Cooling systems are required for the battery storage compartment in both hybrid and fully electric vehicles. Whether the system is water or oil cooled, these fluids need to be pushed around and through various components to dissipate the unwanted heat.

 

Space limitations allow no room for leak paths

Automatic transmissions have an elaborate series of fluid circuits, or passages, required to feed the oil necessary to engage the hydraulic clutches. This is especially true with the newer eight, nine, and ten-speed transmissions. This increase in the components within the transmission also reduces the amount of available space for each clutch requiring that all space within the transmission case be used with the utmost efficiency.

Movement of fluid from the pump to the main control, to the appropriate clutch, sometimes requires the most direct route. This can require cutting through and/or across different components opening up potential leak paths in the circuit. In other applications, the circuit may need to be manipulated around components or systems that cannot be moved. A large leak can cause only partial engagement of the clutch piston resulting in a burnt clutch and very costly repair or even rebuild of the transmission. Even a small fluid leak results in a loss of system overall efficiency.

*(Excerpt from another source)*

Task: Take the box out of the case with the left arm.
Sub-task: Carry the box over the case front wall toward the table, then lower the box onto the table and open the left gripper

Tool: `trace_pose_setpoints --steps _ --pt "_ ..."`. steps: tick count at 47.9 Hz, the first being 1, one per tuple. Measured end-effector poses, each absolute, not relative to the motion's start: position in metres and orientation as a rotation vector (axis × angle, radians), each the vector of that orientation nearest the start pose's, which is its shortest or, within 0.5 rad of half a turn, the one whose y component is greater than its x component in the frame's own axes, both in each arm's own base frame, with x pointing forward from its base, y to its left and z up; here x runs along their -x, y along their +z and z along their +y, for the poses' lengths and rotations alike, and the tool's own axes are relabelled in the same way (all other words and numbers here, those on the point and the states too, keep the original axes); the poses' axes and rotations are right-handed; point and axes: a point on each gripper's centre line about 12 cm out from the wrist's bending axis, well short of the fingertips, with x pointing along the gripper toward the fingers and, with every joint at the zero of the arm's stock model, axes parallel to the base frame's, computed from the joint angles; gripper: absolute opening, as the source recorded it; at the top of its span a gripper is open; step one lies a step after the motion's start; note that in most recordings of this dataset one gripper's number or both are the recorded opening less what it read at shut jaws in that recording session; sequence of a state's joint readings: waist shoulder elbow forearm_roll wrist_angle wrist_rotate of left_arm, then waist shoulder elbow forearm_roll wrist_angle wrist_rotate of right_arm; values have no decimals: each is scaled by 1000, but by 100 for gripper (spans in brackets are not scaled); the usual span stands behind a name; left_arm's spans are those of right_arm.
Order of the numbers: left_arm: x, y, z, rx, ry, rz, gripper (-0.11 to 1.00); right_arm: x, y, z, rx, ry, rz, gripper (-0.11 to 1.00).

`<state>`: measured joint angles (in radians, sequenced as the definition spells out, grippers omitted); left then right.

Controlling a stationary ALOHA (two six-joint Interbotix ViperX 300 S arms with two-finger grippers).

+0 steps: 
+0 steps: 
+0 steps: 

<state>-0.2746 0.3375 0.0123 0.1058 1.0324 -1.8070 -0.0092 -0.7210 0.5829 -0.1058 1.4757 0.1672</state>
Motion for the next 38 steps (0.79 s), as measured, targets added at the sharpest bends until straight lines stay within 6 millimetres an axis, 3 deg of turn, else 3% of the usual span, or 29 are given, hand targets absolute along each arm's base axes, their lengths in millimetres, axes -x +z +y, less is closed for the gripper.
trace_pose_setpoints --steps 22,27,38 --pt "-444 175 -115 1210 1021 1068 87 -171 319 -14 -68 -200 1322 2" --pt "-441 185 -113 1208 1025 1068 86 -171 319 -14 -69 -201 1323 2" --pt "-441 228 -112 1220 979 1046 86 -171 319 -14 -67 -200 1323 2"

In the past, many of these joints were sealed utilizing an O-ring placed in a shallow counterbore and compressed axially against the mating component. These seals were prone to becoming dislodged before the mating component could be assembled resulting in cut seals or even the seals missing altogether. In addition, having different sized ports in close proximity to each other often resulted in the O-rings being mixed up into the wrong locations.

 

Customizable fluid transfer sealing reduces warranty costs

Parker engineers have developed multiple fluid transfer sealing technologies that can be customized for different applications. Designed with a metal insert to provide resistance to seal extrusion into the gap between components under fluid pressure, the boot type sealing lip configuration can accommodate wider axial tolerance stack conditions without losing sealing performance. In addition, the ribbed outer diameter provides a low assembly force interference fit into the bore. Secure positioning of the seal in the bore is ensured until the mating component is secured into place. Mis-builds are eliminated, thus improving first time through capability and reducing warranty costs.

Custom multi-port configurations can be designed to meet specific application needs. The positioning of the different seals in the carrier reduces complexity by providing a single component solution. Mixed seal locations are also eliminated.

Many different elastomers are also available to meet specific application requirements. Our Parker chemists have compounds available to ensure performance for chemical compatibility to the media being sealed, as well as solutions for very high or even very low-temperature applications. Custom materials can also be developed to satisfy unique requirements.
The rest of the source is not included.